Records from a data source:
_ _ _ _
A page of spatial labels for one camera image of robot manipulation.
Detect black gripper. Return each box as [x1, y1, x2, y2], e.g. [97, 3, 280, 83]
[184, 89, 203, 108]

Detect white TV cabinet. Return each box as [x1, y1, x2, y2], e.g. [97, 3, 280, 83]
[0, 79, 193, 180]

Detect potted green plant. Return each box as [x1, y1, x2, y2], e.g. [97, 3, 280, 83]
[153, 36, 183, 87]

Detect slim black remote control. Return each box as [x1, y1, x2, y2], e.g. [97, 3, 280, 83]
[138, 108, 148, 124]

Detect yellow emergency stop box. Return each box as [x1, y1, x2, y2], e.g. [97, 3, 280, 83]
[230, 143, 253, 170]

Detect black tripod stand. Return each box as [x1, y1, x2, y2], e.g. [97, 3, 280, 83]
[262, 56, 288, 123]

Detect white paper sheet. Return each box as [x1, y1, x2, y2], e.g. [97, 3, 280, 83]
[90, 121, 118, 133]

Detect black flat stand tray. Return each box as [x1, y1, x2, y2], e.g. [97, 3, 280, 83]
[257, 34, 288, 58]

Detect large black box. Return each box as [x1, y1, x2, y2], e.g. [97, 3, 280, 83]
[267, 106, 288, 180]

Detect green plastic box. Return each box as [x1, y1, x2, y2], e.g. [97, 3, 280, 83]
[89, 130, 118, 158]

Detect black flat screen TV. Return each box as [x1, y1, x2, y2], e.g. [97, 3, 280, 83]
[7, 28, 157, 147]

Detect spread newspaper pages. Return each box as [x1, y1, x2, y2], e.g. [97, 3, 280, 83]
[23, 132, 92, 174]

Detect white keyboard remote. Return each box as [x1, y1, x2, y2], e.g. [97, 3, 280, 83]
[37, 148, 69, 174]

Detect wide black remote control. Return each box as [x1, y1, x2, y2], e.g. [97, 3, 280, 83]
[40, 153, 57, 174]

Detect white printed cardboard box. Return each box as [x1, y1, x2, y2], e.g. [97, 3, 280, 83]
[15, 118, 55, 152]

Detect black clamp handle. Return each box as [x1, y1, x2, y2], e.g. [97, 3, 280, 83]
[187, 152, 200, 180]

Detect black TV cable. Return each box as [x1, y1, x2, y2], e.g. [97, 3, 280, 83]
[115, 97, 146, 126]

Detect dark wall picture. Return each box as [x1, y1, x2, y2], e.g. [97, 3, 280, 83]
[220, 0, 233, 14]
_ _ _ _
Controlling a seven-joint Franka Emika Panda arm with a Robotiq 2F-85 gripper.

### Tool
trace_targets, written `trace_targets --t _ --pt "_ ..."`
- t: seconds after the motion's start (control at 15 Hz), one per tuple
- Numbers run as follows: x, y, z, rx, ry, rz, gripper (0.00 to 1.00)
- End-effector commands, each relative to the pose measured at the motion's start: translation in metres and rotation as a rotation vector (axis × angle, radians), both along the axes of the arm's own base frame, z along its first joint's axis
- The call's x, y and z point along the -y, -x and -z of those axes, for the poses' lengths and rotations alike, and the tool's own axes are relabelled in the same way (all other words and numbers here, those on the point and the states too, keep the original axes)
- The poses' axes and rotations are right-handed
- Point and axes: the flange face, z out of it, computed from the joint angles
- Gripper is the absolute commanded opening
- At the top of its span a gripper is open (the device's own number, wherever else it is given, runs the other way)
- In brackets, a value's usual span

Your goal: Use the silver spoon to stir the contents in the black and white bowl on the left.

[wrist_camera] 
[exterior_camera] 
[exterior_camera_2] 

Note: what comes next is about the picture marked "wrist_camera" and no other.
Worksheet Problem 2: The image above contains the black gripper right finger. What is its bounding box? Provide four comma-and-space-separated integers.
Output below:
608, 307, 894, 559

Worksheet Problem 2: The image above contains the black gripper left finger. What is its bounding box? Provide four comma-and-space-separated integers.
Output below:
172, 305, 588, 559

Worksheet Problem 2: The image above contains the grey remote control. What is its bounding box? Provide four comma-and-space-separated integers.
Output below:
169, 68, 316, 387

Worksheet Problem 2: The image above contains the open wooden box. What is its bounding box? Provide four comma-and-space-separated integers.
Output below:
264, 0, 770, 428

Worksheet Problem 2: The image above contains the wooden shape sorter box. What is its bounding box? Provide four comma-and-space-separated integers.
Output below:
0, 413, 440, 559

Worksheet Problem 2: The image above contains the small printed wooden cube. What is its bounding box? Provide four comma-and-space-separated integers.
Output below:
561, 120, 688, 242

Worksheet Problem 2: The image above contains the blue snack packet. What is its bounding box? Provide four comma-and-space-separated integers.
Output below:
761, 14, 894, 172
_ _ _ _
Aim of the exercise
Your answer should be a single number: the count of lines above with the word "along".

Output
2